**What is being asked:** Return the records below character for character.

Items from a dataset:
/---

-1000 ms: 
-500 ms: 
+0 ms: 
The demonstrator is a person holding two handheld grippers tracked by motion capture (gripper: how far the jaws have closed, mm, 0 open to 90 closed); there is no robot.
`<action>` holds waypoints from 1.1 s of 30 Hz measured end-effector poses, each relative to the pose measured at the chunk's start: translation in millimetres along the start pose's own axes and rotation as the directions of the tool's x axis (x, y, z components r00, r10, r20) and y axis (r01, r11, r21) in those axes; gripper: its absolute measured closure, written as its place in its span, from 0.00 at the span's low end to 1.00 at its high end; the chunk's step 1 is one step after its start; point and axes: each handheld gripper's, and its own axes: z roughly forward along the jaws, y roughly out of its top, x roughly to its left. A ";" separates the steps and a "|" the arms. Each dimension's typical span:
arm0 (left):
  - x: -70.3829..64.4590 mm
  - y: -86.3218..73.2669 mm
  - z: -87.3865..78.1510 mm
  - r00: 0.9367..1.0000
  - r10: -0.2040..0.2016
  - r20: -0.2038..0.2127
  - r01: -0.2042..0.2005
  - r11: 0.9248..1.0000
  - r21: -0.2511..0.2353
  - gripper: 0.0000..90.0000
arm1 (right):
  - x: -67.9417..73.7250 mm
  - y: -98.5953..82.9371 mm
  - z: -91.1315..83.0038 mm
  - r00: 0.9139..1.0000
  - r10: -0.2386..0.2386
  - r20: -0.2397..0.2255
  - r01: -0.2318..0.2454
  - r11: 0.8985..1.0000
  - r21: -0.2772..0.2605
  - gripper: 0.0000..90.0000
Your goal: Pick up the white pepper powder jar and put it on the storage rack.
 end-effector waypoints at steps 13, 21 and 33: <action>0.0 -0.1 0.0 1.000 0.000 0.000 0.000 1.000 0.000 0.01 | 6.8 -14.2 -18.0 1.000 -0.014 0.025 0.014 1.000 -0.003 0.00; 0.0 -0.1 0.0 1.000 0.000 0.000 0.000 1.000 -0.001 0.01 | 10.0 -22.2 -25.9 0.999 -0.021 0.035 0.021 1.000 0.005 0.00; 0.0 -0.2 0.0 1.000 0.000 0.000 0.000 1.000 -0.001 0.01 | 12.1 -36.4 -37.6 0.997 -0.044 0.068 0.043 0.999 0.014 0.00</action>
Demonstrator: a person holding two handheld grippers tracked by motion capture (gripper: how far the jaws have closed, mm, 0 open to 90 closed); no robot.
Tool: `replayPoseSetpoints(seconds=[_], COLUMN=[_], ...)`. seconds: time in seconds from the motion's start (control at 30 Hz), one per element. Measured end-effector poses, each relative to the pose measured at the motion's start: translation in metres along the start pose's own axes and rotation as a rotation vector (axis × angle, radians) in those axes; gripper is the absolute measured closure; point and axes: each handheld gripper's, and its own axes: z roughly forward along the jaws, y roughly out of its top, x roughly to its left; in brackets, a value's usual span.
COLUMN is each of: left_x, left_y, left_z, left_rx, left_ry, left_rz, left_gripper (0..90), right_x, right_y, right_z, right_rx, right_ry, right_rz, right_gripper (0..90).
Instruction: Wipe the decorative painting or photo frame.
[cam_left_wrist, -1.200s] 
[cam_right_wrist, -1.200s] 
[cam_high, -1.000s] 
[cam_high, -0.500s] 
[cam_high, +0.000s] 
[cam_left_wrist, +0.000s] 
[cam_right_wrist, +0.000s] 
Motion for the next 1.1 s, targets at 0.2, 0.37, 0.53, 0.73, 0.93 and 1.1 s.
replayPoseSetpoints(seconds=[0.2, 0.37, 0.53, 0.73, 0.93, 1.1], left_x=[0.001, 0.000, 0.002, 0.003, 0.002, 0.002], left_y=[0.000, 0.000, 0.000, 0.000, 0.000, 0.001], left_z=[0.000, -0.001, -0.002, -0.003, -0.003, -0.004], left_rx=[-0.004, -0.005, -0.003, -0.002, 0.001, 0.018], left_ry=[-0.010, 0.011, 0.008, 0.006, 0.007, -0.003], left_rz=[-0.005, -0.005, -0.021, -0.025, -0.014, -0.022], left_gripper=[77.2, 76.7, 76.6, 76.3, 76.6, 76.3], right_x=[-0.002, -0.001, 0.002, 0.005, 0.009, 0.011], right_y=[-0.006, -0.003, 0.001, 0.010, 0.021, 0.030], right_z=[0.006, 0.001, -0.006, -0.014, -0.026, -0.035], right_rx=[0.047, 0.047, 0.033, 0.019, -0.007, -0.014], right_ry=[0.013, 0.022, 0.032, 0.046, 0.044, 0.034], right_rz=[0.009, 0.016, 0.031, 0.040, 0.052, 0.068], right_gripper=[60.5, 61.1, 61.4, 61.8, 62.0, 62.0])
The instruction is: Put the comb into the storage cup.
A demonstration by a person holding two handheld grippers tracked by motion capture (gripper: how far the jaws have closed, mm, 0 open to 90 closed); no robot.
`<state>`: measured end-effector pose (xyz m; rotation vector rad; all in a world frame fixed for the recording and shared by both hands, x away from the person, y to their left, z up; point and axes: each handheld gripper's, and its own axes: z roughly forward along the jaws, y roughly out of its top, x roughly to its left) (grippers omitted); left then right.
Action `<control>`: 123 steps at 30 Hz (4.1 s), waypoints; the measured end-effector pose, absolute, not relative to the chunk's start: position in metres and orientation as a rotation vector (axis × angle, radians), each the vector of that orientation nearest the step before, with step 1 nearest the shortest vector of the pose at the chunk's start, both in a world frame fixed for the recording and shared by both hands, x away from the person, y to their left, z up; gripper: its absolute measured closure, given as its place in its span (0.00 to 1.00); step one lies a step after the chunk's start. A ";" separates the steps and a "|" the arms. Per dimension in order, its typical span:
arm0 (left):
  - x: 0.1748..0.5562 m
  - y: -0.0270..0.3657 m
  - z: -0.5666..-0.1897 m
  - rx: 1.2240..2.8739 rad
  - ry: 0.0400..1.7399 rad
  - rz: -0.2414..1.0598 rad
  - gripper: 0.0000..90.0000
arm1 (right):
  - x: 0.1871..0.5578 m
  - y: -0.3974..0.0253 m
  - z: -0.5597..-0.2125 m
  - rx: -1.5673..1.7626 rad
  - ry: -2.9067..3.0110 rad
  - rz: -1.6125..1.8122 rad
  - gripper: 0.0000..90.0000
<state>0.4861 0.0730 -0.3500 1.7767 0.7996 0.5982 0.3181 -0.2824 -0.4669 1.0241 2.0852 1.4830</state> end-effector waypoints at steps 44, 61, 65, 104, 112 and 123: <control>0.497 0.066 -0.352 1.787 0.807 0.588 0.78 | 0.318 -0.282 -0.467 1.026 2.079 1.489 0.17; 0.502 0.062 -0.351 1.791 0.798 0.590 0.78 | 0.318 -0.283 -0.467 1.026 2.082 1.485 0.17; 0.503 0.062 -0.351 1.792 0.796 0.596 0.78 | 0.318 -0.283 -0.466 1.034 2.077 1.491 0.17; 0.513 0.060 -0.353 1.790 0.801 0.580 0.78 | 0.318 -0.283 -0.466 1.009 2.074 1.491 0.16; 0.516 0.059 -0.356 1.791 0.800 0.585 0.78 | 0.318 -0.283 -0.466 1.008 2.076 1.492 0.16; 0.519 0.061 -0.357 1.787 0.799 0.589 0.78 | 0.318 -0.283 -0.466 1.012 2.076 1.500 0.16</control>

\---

**Task answer:**
-1000 ms: 
-500 ms: 
+0 ms: 
The demonstrator is a person holding two handheld grippers tracked by motion capture (gripper: how far the jaws have closed, mm, 0 open to 90 closed); there is no robot.
`<action>` holds waypoints from 1.1 s of 30 Hz measured end-effector poses, each relative to the pose measured at the chunk's start: translation in millimetres along the start pose's own axes and rotation as the directions of the tool's x axis (x, y, z components r00, r10, r20) and y axis (r01, r11, r21) in those axes; gripper: its absolute measured closure, written as its place in its span, from 0.00 at the span's low end to 1.00 at its high end; the chunk's step 1 is one step after its start; point and axes: each handheld gripper's, and its own axes: z roughly forward along the jaws, y roughly out of its top, x roughly to its left. A ";" separates the steps and a "|" the arms. Each dimension's typical span:
arm0 (left):
  - x: -70.3829..64.4590 mm
  - y: -86.3218..73.2669 mm
  - z: -87.3865..78.1510 mm
  - r00: 0.9367..1.0000
  - r10: -0.2040..0.2016
  - r20: -0.2038..0.2127
  - r01: -0.2042..0.2005
  - r11: 0.9248..1.0000
  - r21: -0.2511..0.2353
  - gripper: 0.0000..90.0000
arm1 (right):
  - x: -67.9417..73.7250 mm
  - y: -98.5953..82.9371 mm
  - z: -91.1315..83.0038 mm
  - r00: 0.9139..1.0000
  - r10: -0.2386..0.2386
  - r20: -0.2397..0.2255
  - r01: -0.2318..0.2454
  - r11: 0.8985..1.0000
  - r21: -0.2772..0.2605
  - gripper: 0.0000..90.0000
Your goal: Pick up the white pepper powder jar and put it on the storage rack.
 end-effector waypoints at steps 13, 21 and 33: <action>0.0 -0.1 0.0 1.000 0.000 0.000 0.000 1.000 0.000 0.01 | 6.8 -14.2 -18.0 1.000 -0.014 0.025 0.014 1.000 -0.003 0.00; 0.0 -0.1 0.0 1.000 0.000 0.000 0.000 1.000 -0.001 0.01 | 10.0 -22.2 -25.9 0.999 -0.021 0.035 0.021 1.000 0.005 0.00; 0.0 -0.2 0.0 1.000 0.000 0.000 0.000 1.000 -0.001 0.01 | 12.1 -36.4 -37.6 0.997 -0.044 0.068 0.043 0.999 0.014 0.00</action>
Demonstrator: a person holding two handheld grippers tracked by motion capture (gripper: how far the jaws have closed, mm, 0 open to 90 closed); no robot.
Tool: `replayPoseSetpoints(seconds=[_], COLUMN=[_], ...)`. seconds: time in seconds from the motion's start (control at 30 Hz), one per element. Measured end-effector poses, each relative to the pose measured at the motion's start: translation in metres along the start pose's own axes and rotation as a rotation vector (axis × angle, radians) in those axes; gripper is the absolute measured closure; point and axes: each handheld gripper's, and its own axes: z roughly forward along the jaws, y roughly out of its top, x roughly to its left; in brackets, a value's usual span.
COLUMN is each of: left_x, left_y, left_z, left_rx, left_ry, left_rz, left_gripper (0..90), right_x, right_y, right_z, right_rx, right_ry, right_rz, right_gripper (0..90).
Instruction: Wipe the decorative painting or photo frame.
[cam_left_wrist, -1.200s] 
[cam_right_wrist, -1.200s] 
[cam_high, -1.000s] 
[cam_high, -0.500s] 
[cam_high, +0.000s] 
[cam_left_wrist, +0.000s] 
[cam_right_wrist, +0.000s] 
Motion for the next 1.1 s, targets at 0.2, 0.37, 0.53, 0.73, 0.93 and 1.1 s.
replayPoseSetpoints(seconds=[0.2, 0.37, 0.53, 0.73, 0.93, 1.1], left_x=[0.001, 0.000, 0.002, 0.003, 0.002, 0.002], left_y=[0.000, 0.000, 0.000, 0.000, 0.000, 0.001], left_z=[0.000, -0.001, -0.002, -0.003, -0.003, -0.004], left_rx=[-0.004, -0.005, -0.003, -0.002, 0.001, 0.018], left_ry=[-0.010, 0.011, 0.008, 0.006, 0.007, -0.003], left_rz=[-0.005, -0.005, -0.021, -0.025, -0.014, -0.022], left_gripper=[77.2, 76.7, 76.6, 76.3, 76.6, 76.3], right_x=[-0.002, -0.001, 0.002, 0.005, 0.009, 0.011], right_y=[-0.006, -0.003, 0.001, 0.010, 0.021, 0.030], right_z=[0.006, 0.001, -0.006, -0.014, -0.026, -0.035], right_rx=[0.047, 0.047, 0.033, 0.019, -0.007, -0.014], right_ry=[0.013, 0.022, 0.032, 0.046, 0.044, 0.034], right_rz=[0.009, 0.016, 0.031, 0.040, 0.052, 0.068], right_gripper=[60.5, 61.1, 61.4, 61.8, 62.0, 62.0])
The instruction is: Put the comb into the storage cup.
A demonstration by a person holding two handheld grippers tracked by motion capture (gripper: how far the jaws have closed, mm, 0 open to 90 closed); no robot.
`<state>`: measured end-effector pose (xyz m; rotation vector rad; all in a world frame fixed for the recording and shared by both hands, x away from the person, y to their left, z up; point and axes: each handheld gripper's, and its own axes: z roughly forward along the jaws, y roughly out of its top, x roughly to its left) (grippers omitted); left then right.
Action `<control>`: 123 steps at 30 Hz (4.1 s), waypoints; the measured end-effector pose, absolute, not relative to the chunk's start: position in metres and orientation as a rotation vector (axis × angle, radians), each the vector of that orientation nearest the step before, with step 1 nearest the shortest vector of the pose at the chunk's start, both in a world frame fixed for the recording and shared by both hands, x away from the person, y to their left, z up; gripper: its absolute measured closure, given as its place in its span (0.00 to 1.00); step one lies a step after the chunk's start. A ";" separates the steps and a "|" the arms. Per dimension in order, its typical span:
arm0 (left):
  - x: 0.1748..0.5562 m
  - y: -0.0270..0.3657 m
  - z: -0.5666..-0.1897 m
  - rx: 1.2240..2.8739 rad
  - ry: 0.0400..1.7399 rad
  - rz: -0.2414..1.0598 rad
  - gripper: 0.0000..90.0000
arm1 (right):
  - x: 0.1871..0.5578 m
  - y: -0.3974..0.0253 m
  - z: -0.5597..-0.2125 m
  - rx: -1.5673..1.7626 rad
  - ry: -2.9067..3.0110 rad
  - rz: -1.6125..1.8122 rad
  - gripper: 0.0000..90.0000
<state>0.4861 0.0730 -0.3500 1.7767 0.7996 0.5982 0.3181 -0.2824 -0.4669 1.0241 2.0852 1.4830</state> end-effector waypoints at steps 44, 61, 65, 104, 112 and 123: <control>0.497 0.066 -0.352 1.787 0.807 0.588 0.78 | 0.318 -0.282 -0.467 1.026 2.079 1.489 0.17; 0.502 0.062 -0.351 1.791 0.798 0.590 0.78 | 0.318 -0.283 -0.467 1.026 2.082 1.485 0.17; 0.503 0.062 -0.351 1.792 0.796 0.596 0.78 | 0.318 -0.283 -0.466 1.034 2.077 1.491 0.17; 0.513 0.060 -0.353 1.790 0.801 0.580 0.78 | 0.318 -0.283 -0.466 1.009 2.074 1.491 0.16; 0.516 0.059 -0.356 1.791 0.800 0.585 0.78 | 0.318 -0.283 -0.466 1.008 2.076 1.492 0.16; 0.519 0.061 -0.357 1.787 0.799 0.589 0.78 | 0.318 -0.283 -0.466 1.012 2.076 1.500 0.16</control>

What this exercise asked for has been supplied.